9. The Book of Mormon is silent about beneficial health codes (i.e. Word of Wisdom)
Eighth President George Albert Smith said,
I sometimes wonder if Latter-day Saints realize that [the Word of Wisdom] has been given to us for our exaltation; not only for our temporal blessing, but to prepare us for spiritual life (Teachings of Presidents of the Church: George Albert Smith, 2011, p. 207. Brackets in original).
How has the Word of Wisdom been defined? We actually see it has changed over the years. In 1868, for instance, George Q. Cannon–a member of the First Presidency–stated,
We are told, and very plainly too, that hot drinks—tea, coffee, chocolate, cocoa and all drinks of this kind are not good for man . . . We must not permit them to drink liquor or hot drinks, or hot soups or to use tobacco or other articles that are injurious (Journal of Discourses 12:221, 223).
This is such an important principle that, according to one church manual:
We must obey the Word of Wisdom to be worthy to enter the temple. If we do not obey the Word of Wisdom, the Lord’s Spirit withdraws from us (Gospel Principles, 2009, p. 167).
However, the Book of Mormon only uses “Word of Wisdom” once, in Moroni 10:9: “For behold, to one is given by the Spirit of God, that he may teach the word of wisdom.” This is obviously talking about spiritual gifts and a “word” of wisdom, just as the next verse says “word of knowledge.” Never does the Book of Mormon condemn any substance.
A Latter-day Saint not holding to this health law today could result in having “the Lord’s Spirit withdraw from us,” which certainly sounds very serious. As Smith said above, it “has been given to us for our exaltation.” How come God wasn’t so concerned for both the temporal as well as the eternal salvation for the ancient Nephites and Lamanites? If these things are unhealthy today, were they not also unhealthy in earlier days?
And, if the LDS Church is a “restoration” of biblical Christianity, where does the Bible teach against “hot” drinks or eating meat only in times of famine? (Answer: It doesn’t.)
10. The Book of Mormon does not claim that there was a preexistence where all spirits lived
Third President John Taylor said,
We know that our spirits existed with the Father before we came here (Teachings of Presidents of the Church: John Taylor, 2001, p. 187).

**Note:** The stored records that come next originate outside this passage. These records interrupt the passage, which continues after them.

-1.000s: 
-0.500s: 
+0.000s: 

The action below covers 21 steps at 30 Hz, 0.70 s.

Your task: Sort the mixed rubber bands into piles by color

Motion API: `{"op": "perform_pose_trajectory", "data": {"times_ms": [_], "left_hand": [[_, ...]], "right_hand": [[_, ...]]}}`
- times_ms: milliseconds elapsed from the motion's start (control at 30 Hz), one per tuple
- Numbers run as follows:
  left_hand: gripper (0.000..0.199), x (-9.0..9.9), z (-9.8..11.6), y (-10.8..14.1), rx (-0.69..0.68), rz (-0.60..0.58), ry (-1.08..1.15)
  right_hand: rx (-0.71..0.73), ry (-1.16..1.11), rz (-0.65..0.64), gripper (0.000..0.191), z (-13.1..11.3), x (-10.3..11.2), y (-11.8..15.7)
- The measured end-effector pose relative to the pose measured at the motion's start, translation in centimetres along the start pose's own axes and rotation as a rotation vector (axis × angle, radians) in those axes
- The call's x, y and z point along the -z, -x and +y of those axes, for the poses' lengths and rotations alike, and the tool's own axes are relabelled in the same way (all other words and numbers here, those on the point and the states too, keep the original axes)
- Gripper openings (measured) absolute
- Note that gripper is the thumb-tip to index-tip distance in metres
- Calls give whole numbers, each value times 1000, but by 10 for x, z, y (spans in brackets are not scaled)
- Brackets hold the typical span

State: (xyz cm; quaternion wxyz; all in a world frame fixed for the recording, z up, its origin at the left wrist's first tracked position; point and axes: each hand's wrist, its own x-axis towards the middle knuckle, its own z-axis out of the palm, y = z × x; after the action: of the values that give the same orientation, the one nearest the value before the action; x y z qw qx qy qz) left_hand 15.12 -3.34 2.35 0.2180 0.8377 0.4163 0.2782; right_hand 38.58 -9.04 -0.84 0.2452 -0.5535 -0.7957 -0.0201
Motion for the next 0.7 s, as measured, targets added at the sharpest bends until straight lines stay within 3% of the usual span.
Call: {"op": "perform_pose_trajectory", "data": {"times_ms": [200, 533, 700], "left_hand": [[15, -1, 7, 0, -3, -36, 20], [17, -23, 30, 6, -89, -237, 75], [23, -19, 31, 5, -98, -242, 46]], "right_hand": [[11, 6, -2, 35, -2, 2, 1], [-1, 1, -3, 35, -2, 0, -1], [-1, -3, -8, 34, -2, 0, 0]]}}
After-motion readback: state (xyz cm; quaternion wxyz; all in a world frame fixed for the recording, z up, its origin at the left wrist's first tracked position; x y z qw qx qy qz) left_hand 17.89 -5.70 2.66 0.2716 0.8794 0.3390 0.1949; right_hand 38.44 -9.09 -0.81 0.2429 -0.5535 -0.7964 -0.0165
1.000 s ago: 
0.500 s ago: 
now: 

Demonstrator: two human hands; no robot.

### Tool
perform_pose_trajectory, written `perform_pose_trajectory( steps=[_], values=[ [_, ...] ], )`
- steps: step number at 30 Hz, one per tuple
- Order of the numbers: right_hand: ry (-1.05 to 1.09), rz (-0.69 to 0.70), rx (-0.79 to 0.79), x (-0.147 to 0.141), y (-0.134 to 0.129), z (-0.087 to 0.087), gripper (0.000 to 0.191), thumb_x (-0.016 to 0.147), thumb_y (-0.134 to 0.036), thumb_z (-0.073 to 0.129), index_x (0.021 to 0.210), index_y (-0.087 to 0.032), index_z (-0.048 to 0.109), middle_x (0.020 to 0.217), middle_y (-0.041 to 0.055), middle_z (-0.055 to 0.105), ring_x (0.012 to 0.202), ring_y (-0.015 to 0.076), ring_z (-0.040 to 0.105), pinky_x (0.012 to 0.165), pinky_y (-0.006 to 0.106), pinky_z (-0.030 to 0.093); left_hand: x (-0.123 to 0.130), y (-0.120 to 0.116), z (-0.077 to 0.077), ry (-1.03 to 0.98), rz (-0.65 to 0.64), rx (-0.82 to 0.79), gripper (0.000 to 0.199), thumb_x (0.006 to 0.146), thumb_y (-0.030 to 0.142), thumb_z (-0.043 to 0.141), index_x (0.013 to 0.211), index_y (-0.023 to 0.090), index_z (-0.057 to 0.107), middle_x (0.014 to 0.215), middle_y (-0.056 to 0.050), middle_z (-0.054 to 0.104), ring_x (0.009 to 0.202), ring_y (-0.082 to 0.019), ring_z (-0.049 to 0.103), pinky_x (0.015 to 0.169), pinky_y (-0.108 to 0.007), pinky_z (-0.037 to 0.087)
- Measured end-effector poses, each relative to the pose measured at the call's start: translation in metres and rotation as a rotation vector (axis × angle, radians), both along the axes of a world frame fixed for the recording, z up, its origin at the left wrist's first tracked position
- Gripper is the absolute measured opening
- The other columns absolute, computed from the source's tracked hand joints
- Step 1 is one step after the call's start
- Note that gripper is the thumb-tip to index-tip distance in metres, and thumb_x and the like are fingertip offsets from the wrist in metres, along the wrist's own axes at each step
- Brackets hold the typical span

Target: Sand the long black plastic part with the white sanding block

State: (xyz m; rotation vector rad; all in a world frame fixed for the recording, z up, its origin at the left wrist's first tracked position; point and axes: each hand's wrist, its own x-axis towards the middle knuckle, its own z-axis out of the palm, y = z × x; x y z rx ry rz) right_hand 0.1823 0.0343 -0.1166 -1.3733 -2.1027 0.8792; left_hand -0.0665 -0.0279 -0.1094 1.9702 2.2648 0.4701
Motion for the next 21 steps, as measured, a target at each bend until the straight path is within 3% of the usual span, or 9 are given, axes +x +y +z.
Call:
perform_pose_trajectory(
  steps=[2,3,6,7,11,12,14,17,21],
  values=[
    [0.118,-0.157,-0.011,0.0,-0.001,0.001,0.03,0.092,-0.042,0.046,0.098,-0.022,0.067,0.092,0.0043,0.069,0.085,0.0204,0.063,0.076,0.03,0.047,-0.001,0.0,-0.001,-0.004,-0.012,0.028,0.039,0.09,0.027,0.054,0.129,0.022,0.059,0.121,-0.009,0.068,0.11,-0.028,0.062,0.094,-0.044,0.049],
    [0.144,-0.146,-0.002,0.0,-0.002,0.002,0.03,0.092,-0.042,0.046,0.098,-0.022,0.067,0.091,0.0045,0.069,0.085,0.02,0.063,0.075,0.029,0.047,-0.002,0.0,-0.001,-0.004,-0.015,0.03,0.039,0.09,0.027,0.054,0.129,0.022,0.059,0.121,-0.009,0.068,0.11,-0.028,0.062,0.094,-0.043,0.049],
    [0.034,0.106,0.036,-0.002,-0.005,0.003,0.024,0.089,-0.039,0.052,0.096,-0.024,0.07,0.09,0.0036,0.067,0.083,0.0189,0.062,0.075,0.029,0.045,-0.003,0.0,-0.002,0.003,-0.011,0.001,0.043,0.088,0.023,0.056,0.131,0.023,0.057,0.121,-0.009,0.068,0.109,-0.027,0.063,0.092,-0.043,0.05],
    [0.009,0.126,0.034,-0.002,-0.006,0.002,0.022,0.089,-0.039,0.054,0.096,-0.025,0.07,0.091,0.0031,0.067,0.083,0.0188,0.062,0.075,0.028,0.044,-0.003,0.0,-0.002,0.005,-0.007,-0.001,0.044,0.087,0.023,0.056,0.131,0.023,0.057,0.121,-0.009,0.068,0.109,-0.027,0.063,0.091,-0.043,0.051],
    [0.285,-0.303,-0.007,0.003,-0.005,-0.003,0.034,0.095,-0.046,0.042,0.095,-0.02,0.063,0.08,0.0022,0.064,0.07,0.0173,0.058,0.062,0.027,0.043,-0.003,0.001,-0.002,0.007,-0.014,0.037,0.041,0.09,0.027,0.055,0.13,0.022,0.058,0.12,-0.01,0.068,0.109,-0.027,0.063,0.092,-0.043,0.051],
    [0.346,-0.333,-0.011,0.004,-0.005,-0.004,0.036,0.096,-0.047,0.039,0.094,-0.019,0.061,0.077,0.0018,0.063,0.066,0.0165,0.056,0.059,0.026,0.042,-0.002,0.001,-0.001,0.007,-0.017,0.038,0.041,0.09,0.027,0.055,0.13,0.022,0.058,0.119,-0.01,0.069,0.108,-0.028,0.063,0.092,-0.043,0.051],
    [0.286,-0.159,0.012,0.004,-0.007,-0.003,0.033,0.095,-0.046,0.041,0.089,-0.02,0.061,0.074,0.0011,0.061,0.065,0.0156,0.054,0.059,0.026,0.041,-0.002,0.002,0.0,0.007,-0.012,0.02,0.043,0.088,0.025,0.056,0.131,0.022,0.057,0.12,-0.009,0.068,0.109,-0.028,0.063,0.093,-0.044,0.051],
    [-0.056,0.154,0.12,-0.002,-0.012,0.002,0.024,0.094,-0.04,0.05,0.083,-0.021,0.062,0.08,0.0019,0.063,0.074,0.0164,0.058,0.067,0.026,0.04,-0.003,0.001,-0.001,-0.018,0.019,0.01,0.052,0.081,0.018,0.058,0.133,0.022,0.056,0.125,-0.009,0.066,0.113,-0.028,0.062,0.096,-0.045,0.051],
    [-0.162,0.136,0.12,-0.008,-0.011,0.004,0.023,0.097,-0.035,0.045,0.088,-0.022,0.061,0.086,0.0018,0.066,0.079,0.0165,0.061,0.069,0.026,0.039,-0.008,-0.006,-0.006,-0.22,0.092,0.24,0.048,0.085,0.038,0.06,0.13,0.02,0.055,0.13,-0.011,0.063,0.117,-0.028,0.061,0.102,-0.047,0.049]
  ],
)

A seminary teacher’s manual explains,
We lived with Heavenly Father before we came to earth. We are His spirit children, and He wants us to have the same joy that He has by becoming like Him (see Jeremiah 1:5; Romans 8:16; Hebrews 12:9) (Old Testament Seminary Teacher Resource Manual, 2003, p. 16).
Another one says,
All those who chose in the premortal life to follow Heavenly Father’s plan gain a physical body by being born on this earth.” During our mortal life, we are tested to see whether we are willing to live by faith and obey Heavenly Father’s commandments when we are not in His physical presence (see Alma 34:32; Abraham 3:24-26) (Endowed from on High Temple Preparation Teacher’s Manual, 2003, p. 4).

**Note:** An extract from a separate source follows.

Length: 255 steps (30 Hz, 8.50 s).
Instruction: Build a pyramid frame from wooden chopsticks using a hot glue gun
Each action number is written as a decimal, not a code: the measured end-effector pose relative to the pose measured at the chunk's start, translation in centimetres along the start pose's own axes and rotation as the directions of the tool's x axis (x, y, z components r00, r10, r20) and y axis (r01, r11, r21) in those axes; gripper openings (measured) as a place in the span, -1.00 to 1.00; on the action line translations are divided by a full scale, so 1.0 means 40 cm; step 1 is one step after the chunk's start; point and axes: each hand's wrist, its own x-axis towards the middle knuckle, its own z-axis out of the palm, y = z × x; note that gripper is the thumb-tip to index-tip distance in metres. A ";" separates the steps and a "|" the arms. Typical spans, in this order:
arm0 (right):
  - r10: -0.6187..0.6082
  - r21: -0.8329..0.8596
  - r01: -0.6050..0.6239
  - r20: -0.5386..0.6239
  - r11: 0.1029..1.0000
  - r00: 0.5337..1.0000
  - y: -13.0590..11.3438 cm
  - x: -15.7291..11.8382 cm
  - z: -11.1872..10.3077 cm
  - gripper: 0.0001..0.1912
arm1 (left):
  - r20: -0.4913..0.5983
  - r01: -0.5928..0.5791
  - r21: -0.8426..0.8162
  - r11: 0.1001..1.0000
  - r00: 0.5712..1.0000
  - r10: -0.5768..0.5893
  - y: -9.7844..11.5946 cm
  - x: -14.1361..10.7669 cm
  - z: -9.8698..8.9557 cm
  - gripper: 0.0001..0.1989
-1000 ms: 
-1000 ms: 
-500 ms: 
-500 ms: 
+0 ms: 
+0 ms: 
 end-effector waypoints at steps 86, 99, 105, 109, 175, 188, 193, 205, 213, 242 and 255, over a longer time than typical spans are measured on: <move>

If the preexistence is a true teaching and even valid for those who lived in Book of Mormon times, then it is strangely silent in the pages of the Book of Mormon.
Again, it all comes down to the Book of Mormon. Is it really the “most correct book on earth”? Or is it not? It can’t be both. A Mormon should be concerned for the lack of support in the Book of Mormon for the many current and essential teachings of the LDS Church. If this scripture is not being followed, then why does the church so often emphasize the importance of reading it regularly?